Below are the records; copy every line in them that holds the string "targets".

(Collection entries)
———

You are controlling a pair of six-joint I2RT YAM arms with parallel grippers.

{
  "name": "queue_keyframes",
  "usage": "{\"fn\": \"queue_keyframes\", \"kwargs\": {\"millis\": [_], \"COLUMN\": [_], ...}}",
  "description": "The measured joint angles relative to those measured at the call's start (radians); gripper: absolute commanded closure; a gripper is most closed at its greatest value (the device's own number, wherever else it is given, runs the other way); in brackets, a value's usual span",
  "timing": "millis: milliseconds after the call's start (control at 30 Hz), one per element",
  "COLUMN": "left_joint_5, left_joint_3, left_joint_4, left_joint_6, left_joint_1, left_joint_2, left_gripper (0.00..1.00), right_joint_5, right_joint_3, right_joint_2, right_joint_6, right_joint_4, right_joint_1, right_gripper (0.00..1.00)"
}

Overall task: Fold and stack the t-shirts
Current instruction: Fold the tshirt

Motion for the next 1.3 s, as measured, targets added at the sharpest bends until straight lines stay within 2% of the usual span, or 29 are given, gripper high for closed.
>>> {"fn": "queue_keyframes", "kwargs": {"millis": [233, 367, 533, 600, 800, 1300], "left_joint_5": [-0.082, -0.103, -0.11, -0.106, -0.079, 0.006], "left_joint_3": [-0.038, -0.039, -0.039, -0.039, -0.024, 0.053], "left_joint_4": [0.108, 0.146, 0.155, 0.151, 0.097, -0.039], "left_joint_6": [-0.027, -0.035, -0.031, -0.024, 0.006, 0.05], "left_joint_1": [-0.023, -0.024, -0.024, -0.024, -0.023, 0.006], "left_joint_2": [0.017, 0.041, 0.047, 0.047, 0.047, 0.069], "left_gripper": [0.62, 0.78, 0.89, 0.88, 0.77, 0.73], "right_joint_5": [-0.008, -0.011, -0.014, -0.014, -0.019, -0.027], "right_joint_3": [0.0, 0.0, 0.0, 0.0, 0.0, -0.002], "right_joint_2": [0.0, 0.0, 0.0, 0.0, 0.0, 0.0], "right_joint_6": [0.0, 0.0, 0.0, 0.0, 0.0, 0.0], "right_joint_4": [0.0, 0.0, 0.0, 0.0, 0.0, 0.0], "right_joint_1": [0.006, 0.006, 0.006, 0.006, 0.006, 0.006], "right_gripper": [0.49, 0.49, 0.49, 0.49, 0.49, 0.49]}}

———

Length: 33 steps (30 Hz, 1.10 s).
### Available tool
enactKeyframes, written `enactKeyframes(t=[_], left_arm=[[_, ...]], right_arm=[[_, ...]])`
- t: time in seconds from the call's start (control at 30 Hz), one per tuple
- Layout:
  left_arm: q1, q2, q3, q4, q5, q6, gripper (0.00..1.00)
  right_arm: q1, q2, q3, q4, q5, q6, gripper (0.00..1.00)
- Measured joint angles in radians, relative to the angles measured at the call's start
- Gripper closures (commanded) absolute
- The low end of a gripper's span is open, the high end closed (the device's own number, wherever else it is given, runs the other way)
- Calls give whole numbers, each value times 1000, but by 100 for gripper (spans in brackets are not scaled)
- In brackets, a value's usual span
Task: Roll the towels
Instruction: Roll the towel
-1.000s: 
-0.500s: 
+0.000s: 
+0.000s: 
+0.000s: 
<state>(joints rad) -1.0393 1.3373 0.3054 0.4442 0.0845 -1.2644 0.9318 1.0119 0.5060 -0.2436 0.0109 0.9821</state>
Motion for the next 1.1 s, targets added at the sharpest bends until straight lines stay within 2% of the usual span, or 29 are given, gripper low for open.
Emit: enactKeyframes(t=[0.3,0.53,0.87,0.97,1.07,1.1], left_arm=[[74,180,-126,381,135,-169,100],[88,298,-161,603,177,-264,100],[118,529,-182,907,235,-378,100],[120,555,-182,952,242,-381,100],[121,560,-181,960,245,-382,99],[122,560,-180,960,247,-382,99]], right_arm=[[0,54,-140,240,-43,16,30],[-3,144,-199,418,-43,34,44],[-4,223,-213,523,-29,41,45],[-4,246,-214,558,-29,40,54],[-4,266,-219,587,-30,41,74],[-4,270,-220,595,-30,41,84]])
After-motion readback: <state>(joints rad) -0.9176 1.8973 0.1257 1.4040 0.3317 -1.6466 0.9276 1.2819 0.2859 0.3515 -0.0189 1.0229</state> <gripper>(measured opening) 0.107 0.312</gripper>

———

#### Solution:
Motion for the next 1.3 s, as measured, targets added at the sharpest bends until straight lines stay within 2% of the usual span, or 29 are given, gripper high for closed.
Motion for the next 1.1 s, targets added at the sharpest bends until straight lines stay within 2% of the usual span, or 29 are given, gripper low for open.

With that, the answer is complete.